(Records from a data source)
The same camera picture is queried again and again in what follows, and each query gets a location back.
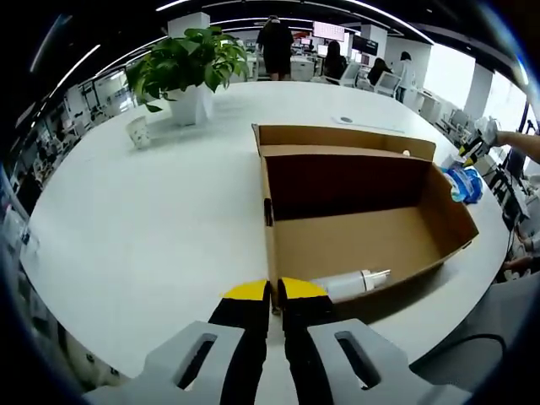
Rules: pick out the white spray bottle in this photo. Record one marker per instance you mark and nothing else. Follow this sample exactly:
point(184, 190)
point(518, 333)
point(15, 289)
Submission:
point(346, 282)

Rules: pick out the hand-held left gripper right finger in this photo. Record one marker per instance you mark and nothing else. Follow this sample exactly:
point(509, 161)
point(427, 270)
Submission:
point(312, 350)

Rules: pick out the green plant in white pot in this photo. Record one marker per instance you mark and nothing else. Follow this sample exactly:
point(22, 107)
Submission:
point(190, 63)

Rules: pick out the white table socket strip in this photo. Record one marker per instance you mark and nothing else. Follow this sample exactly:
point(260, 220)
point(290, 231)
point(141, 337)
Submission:
point(367, 123)

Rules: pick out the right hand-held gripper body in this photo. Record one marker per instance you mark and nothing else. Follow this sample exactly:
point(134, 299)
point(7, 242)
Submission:
point(487, 131)

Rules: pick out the blue wet wipes pack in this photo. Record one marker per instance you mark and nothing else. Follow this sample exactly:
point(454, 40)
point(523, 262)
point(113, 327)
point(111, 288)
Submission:
point(464, 185)

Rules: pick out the brown cardboard shoe box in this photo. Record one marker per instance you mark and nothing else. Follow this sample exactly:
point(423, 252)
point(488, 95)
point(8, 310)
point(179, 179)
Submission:
point(358, 236)

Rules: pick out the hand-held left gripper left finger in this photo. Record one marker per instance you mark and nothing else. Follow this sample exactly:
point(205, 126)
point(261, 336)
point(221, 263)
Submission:
point(236, 346)

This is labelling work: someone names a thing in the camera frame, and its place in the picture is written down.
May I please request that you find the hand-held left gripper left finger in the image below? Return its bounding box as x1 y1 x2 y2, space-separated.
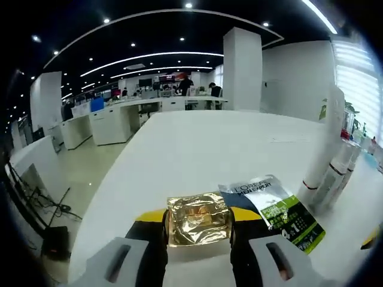
85 208 170 287

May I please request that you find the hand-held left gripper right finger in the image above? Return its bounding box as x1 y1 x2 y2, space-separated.
229 207 327 287

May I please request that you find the green black skincare sachet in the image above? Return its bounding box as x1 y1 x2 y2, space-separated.
217 174 326 255

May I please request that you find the gold foil skincare sachet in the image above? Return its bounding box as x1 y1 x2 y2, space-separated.
166 193 233 248

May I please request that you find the white skincare tube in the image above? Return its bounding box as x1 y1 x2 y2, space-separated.
300 88 345 207

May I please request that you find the black laptop stand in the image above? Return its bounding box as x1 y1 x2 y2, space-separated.
5 166 82 261

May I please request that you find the green potted plant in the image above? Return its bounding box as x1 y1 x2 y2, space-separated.
344 100 369 142

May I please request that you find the row of white office desks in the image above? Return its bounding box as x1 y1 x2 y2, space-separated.
59 94 229 151

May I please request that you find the white window blind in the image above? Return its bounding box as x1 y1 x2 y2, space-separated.
330 32 381 142

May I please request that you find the long ceiling light strip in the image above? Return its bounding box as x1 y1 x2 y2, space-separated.
301 0 339 35

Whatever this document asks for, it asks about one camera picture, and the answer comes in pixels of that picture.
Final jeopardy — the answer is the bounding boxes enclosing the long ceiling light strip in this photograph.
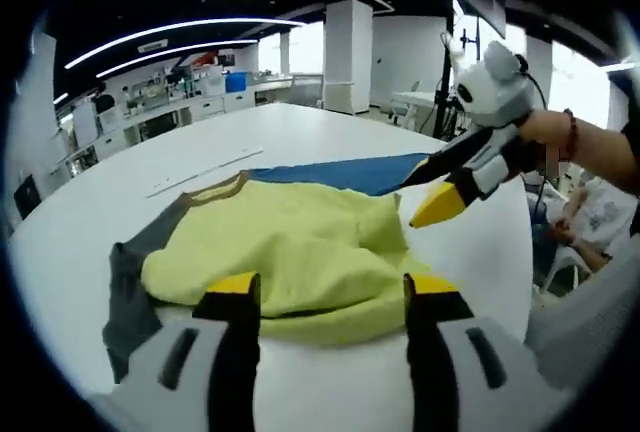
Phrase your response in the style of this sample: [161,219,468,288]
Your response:
[94,38,262,79]
[63,18,307,71]

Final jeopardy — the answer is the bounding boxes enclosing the black chair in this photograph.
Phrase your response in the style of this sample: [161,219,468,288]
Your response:
[13,173,42,222]

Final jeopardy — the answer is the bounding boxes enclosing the black tripod stand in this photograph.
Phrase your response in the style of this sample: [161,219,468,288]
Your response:
[432,15,482,142]

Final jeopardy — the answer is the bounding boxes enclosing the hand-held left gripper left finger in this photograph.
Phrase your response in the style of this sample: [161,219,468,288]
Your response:
[104,271,263,432]

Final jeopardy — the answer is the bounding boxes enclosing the white counter cabinets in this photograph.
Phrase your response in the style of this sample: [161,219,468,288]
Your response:
[93,85,262,149]

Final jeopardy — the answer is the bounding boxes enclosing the blue storage bin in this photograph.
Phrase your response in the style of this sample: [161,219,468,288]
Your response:
[224,70,250,94]

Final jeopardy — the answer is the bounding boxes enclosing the white chair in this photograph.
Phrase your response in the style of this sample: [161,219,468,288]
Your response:
[541,243,585,295]

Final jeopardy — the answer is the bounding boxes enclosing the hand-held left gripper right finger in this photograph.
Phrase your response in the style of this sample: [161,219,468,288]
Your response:
[402,271,562,432]

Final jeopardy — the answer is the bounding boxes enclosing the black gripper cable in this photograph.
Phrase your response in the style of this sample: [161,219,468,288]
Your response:
[516,53,550,110]

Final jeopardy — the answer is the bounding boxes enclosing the white template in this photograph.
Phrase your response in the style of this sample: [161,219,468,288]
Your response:
[145,144,265,200]

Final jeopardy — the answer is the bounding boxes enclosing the person's right hand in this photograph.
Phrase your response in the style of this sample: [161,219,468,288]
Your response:
[512,108,570,154]

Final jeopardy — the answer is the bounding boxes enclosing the yellow-green garment with grey and blue sleeves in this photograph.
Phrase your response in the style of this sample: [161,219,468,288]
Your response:
[102,151,437,384]

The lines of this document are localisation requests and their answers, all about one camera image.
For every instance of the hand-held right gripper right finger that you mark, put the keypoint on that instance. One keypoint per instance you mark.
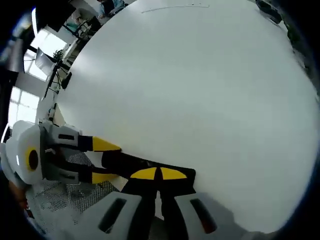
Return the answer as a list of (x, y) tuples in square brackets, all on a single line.
[(190, 217)]

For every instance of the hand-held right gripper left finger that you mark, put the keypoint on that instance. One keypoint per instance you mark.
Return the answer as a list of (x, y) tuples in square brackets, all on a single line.
[(117, 212)]

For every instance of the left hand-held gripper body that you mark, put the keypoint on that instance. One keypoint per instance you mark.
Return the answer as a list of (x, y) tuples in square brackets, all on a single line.
[(22, 140)]

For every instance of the white mesh office chair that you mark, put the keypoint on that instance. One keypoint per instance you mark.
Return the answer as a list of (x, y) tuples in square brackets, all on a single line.
[(55, 197)]

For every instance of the black device on stand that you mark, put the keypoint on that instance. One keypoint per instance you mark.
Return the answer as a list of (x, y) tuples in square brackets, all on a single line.
[(66, 80)]

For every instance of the black tripod stand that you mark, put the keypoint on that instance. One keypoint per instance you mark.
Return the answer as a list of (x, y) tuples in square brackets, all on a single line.
[(53, 77)]

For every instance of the computer monitor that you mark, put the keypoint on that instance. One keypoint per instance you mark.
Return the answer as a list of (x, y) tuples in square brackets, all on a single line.
[(43, 62)]

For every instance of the small potted plant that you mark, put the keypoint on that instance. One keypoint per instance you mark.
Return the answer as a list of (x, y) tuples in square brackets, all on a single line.
[(58, 54)]

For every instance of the black wall screen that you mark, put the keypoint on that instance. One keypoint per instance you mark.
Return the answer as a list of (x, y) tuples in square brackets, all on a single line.
[(55, 17)]

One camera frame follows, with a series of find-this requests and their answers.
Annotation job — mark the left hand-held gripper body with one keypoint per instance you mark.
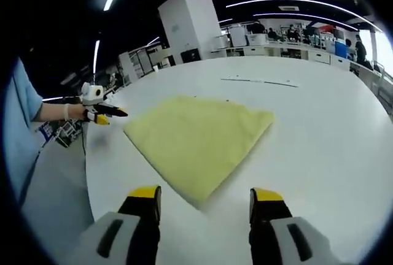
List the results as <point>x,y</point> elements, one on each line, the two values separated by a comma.
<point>90,93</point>

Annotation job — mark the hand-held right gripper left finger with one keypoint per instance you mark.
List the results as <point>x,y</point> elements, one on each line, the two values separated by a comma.
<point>144,219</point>

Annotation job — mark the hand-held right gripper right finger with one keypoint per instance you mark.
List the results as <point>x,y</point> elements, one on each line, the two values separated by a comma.
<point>267,222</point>

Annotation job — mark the yellow long-sleeved garment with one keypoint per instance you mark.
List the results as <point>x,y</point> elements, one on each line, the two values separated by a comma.
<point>196,136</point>

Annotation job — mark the person's left hand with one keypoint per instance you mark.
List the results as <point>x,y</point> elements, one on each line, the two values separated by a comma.
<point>76,112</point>

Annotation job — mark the metal equipment rack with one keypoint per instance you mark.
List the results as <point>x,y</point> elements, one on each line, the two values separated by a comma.
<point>68,133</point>

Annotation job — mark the white shelf unit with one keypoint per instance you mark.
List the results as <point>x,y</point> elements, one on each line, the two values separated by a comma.
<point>128,67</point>

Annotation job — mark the person in light blue shirt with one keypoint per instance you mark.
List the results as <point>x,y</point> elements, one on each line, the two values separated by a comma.
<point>21,117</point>

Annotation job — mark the black cabinet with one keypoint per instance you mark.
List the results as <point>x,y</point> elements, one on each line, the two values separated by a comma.
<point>190,56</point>

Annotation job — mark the white square pillar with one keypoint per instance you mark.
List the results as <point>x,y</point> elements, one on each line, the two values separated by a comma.
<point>190,25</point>

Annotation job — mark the white cabinet box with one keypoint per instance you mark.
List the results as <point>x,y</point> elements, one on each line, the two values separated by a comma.
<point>238,36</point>

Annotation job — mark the white storage bin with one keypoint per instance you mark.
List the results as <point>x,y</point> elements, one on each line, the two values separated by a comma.
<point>256,39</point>

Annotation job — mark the white counter with drawers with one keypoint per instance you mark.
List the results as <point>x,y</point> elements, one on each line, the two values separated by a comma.
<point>319,58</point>

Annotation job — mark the blue storage bin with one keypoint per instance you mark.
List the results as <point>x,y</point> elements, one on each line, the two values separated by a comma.
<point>341,48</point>

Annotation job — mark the ceiling air vent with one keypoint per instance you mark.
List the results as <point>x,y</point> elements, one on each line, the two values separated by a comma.
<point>288,8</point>

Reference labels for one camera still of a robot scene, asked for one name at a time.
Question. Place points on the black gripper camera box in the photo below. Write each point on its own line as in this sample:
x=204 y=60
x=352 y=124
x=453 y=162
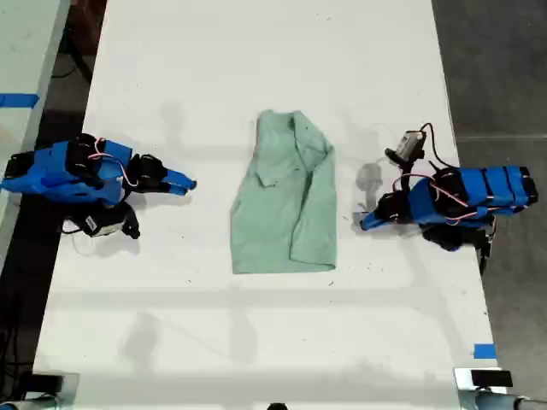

GOAL OF THE EXERCISE:
Reproduce, exactly as they stand in the data above, the lines from the one that holds "May I please request that you find the white window" to the one that holds "Whatever this document", inclusive.

ANSWER AREA:
May I please request that you find the white window blind in the image above? Return its bounding box as x1 y1 x2 y2, space-separated.
330 32 381 142

May I please request that you find the long ceiling light strip in the image above? Return its bounding box as x1 y1 x2 y2, space-separated.
301 0 339 35

Whatever this document asks for, it asks about one camera picture, and the answer comes in pixels of that picture.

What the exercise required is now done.